Delanoë aura bien son bureau et une secrétaire payés par la mairie de Paris

Le Conseil de Paris à finalement voté une délibération accordant des moyens pour trois ans à l’ancien maire de Paris.

 Au terme d’une semaine de polémiques parisiennes, la décision a été tranchée en fin de matinée par le Conseil de Paris: la masse de courrier reçu par Bertrand Delanoë justifie qu’on lui attribue des moyens. Pour les trois prochaines années, l’ancien maire pourra disposer d’une secrétaire et d’un bureau dans un hôtel particulier occupé par la Direction des Affaires Culturelles (DAC), près de la Place des Vosges.

Ce n’est qu’au terme d’une séance électrique que l’équipe d’Anne Hidalgo est parvenue à rassembler suffisamment de voix, malgré les vives contestations de la droite et d’une partie de la majorité. La délibération votée propose «qu’au terme de son mandat (soit) mis à disposition de chaque ancien maire, à sa demande, un bureau dans les locaux municipaux, doté du mobilier usuel, d’une ligne téléphonique et d’un poste informatique ainsi que des moyens de secrétariat adaptés, pour une durée de trois ans».

Réaction de la présidente du groupe UMP Nathalie Kosciusko-Morizet: «C’est très problématique. C’est le retour des privilèges, le retour des amis. On s’octroie des bureaux, des secrétaires. Anne Hidalgo n’a même pas réduit son salaire, comme je l’avais fait à Longjumeau.

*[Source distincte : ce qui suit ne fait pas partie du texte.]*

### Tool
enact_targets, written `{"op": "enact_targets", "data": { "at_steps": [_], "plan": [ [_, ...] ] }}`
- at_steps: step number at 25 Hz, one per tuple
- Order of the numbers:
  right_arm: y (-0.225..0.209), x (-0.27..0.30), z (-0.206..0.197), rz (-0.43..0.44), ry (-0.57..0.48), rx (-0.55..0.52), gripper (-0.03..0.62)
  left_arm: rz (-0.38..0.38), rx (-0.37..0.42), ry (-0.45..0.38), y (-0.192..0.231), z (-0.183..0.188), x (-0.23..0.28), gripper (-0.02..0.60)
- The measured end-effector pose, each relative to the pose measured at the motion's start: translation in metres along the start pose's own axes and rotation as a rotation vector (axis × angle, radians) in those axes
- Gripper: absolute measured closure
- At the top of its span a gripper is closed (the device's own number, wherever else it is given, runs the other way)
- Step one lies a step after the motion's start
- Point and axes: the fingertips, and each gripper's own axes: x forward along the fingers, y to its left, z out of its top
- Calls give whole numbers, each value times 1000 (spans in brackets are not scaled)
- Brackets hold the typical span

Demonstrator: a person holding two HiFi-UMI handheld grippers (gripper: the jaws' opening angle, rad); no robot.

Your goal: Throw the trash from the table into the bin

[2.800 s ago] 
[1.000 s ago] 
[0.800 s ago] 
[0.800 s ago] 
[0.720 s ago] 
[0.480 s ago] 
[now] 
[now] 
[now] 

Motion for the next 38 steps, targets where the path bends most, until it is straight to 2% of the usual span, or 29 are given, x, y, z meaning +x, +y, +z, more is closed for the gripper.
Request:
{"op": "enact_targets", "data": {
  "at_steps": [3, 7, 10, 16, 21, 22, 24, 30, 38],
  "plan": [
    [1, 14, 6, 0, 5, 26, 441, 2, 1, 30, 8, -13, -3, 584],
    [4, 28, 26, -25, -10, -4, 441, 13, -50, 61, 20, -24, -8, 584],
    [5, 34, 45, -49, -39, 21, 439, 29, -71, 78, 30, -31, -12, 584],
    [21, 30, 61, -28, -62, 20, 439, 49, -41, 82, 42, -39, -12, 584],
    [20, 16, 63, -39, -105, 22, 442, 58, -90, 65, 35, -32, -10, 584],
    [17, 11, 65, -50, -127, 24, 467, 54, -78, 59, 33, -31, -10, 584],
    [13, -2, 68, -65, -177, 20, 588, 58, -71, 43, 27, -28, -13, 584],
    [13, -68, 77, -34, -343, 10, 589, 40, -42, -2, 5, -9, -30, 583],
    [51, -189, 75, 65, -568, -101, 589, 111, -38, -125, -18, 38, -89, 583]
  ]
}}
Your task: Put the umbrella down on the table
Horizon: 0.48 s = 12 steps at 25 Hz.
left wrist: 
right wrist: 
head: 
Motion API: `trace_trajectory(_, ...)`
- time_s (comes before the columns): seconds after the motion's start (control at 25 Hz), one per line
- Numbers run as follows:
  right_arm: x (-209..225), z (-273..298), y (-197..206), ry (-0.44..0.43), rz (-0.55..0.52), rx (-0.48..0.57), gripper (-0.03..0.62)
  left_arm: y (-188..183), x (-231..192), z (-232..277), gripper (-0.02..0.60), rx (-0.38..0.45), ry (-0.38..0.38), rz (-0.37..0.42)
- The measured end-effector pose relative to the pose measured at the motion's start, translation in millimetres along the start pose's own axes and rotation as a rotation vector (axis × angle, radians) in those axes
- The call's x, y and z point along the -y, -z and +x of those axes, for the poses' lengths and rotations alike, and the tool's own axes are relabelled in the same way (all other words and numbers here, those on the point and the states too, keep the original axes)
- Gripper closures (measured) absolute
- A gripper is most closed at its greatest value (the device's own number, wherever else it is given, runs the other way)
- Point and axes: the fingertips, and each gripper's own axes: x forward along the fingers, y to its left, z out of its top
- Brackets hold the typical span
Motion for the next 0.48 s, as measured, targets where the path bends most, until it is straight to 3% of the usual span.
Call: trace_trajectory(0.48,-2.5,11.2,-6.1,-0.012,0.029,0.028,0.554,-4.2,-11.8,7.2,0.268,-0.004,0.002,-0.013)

Pour elle, l’exemplarité c’est pour les autres», a-t-elle fustigé.

Le centre s’est joint aux critiques formulées par l’UMP: «Je ne comprends pas l’opportunité de proposer cette délibération (…) et gâcher votre propre conseil», a lancé en séance le porte-parole du groupe UDI-Modem Yann Wehrling. «Au-delà de ce caractère inopportun, je trouve qu’on gâche une autre chose, c’est l’image de Bertrand Delanoë. Il est sorti de manière remarquable de cette assemblée, et avec cette délibération je trouve que nous atteignons son image de manière regrettable», a-t-il poursuivi.

Auprès du Scan le vice-président du groupe UMP Jean-François Legaret s’était déjà agacé: «C’est scandaleux! Fera-t-on la même chose pour tous les anciens maires au frais du contribuable alors que l’heure est aux économies?» L’élu a notamment ciritiqué une telle prise de décision alors même que la mairie a réduit de 10% les moyens des groupes politiques et des maires d’arrondissement.

Anne Hidalgo a également dû négocier avec ses alliés écologistes pour obtenir gain de cause: les Verts ont conditionné la mise à disposition de moyens au fait «qu’ils soient octroyés sous le contrôle transparent et renouvelable de notre Assemblée», et «sur un temps limité». Résultat: la délibération stiplule qu’«à l’issue de cette période (de trois ans, ndlr), l’intérêt municipal attaché à cette mise à disposition sera réexaminé par le Conseil de Paris». Danielle Simonet, élue du Front de gauche, a préféré voter contre.

En fin de semaine dernière, le PS parisien expliquait au Scan la nécessité de cette délibération: «Ce courrier est adressé au maire honoraire, y compris par des gens haut placés comme des ambassadeurs, et ce serait un préjudice d’image pour la ville que de ne pas y répondre», avançait-on au cabinet d’Anne Hidalgo. Cette dernière lâchait lundi soir au Parisien: «Je ne vais quand même pas demander à Bertrand Delanoë de venir chercher ses lettres en Vélib’!»